TOKYO — Japan’s Covid-19 situation is speeding up the adoption of remote support systems by hospitals with understaffed intensive care units, with one medical startup pushing the trend.
Tomoyuki Nakanishi founded T-ICU in 2016 to help hospitals boost their ICU capacity with online support from the startup’s team of medical specialists. T-ICU currently works with about 19 institutions, but Nakanishi, an ICU doctor himself, said the company has been receiving more inquiries from hospitals since the novel coronavirus outbreak.
Nakanishi said there is a particular increase in demand from medium-sized hospitals that are now receiving more severely ill non-coronavirus patients who would usually go to larger hospitals. “Regional core hospitals are unable to accept non-Covid-19 patients because they are taken up by Covid-19,” he said.
Japan’s Covid-19 caseload has been trending down since the middle of April, but the country still has 11,724 active cases, including 294 patients who tested positive for the coronavirus on Sunday, according to Toyokeizai Online.
The Japanese Society of Intensive Care Medicine had certified about 1,820 critical-care doctors as of April 2019. This is not enough to cover all of Japan, the society admits, and most of these doctors tend to work at large-scale or university hospitals.
ICU doctors are trained to use ventilators and other life-support systems in treating severely ill patients. But while ICU remote support systems are used in the U.S. and other countries, T-ICU is the only company that provides them in Japan, according to the startup.
Toyota Regional Medical Center, in Toyota, Aichi Prefecture, is on the verge of adopting T-ICU’s system, which enables remote ICU specialists to make suggestions based on patients’ biometric information. The system would allow the center to receive support from doctors at a bigger and better-equipped hospital in the city.
“We do not have doctors who specialize in infectious diseases or ICU treatment,” said Keita Kondo, a doctor at the center.
Medium-sized hospitals like Kondo’s do not currently receive coronavirus patients but would have to if the area’s larger hospitals become over-packed, which remains a threat despite the recent drop in new coronavirus cases. If that threat were to materialize, Kondo said, “we would need advice from specialized doctors.”
ECMOnet offers another remote medicine service. Its medical specialists work over the phone to give advice on extracorporeal membrane oxygenation, which is what patients receive when ventilators do not work. ECMOnet was set up by the Japanese Society of Intensive Care Medicine, the Japanese Association for Acute Medicine and other groups of specialists.

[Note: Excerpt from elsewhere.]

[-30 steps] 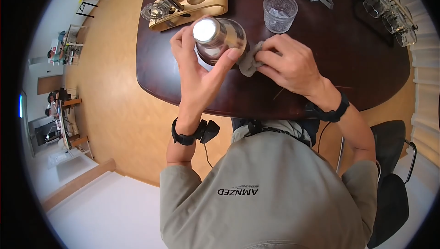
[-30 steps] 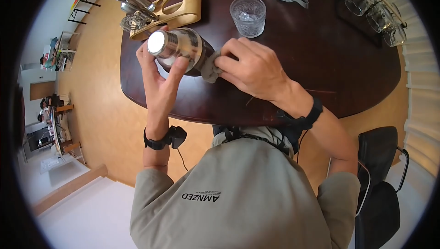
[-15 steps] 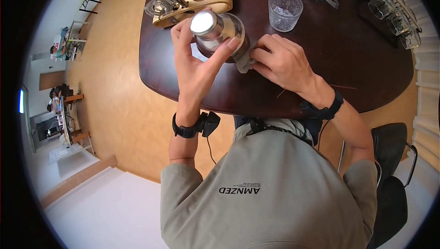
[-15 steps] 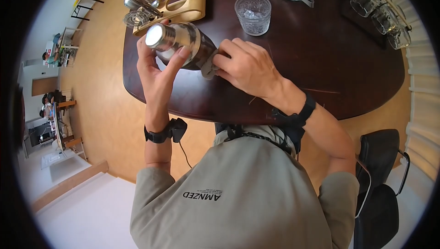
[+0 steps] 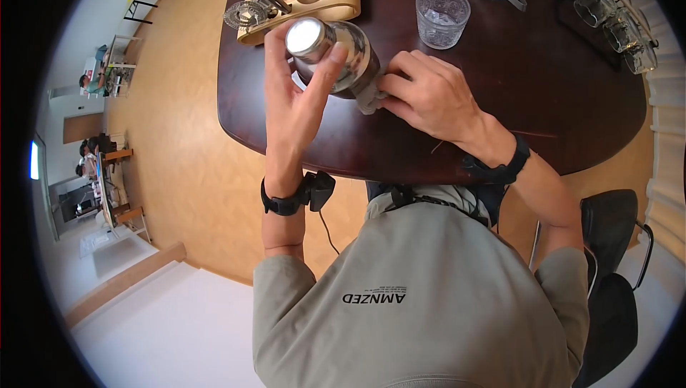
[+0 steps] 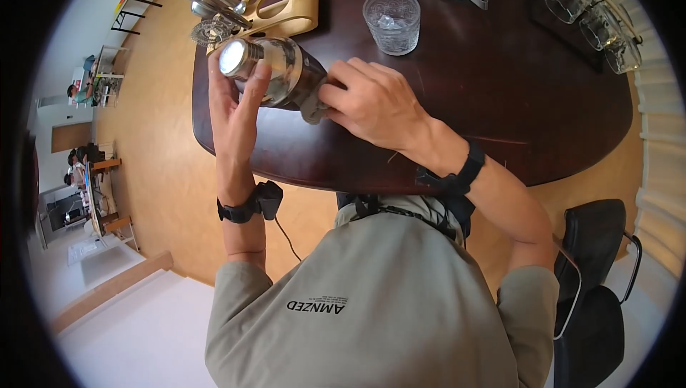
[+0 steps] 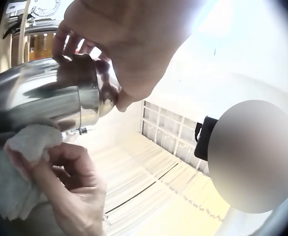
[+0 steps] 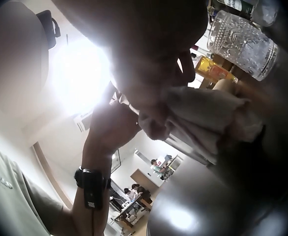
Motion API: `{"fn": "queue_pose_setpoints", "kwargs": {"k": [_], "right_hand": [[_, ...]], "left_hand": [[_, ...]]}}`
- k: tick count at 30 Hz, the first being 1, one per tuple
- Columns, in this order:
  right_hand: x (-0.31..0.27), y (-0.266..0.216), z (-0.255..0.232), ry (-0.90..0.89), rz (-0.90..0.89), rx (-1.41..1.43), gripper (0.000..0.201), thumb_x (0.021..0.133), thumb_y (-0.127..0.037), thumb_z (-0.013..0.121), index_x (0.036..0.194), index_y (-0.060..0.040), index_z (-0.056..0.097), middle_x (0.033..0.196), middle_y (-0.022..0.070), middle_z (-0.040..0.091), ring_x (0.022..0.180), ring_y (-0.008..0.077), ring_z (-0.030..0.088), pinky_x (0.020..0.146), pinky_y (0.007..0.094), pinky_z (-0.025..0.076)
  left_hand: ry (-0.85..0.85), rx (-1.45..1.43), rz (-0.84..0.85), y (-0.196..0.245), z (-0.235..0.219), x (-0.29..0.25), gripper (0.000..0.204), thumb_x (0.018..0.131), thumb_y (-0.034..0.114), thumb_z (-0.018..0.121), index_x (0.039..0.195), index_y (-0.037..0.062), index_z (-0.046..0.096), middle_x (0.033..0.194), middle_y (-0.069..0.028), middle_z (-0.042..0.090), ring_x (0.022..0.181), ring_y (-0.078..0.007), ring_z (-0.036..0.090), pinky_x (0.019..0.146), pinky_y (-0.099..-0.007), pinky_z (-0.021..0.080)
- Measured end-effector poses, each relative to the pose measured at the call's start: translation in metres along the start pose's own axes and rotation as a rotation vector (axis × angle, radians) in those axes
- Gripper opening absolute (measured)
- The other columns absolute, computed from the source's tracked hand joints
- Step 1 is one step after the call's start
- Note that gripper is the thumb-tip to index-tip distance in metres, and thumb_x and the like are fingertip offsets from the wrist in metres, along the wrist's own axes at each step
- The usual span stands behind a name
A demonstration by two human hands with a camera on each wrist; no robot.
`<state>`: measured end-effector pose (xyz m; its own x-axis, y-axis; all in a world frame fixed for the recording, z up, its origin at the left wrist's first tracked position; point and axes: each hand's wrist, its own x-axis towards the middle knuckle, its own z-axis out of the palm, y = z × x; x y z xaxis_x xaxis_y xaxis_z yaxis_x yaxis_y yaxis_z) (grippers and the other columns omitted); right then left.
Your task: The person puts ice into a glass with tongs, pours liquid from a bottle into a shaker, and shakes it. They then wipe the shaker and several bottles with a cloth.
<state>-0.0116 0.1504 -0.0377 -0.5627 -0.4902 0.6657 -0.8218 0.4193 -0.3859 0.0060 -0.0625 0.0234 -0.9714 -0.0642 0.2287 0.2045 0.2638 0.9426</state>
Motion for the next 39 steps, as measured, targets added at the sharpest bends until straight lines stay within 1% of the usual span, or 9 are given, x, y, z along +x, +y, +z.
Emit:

Osamu Nishida, chair of the JSICM’s executive board, warned in a statement in April that a labor shortage in the country’s ICUs was set to grow. While normal operations require one specialized nurse for every two ICU patients, Covid-19 requires two nurses for each patient to prevent infection. Considering demand from non-coronavirus patients, Japan “possibly has less than 1,000 beds that can host severe novel coronavirus patients,” Nishida said last month.
T-ICU’s Nakanishi noted the shortage of specialized ICU workers is not new and that the situation can be stabilized by adopting remote support systems. The company is in talks with about six hospitals and municipal governments, Nakanishi said.
The startup has raised 150 million yen ($1.4 million) so far from investors such as Beyond Next Ventures and SMBC Venture Capital. It also offers advice to doctors at Sunrise Hospital in Cambodia and plans to bring its service to Bangladesh later this year, although the schedule may be delayed due to the pandemic.
T-ICU’s service costs about 1 million yen per month for medium-sized hospitals that typically have about six ICU beds. The company is offering its services for free until the end of June to help hospitals begin to immediately receive remote support without having to first take on cumbersome administrative processes.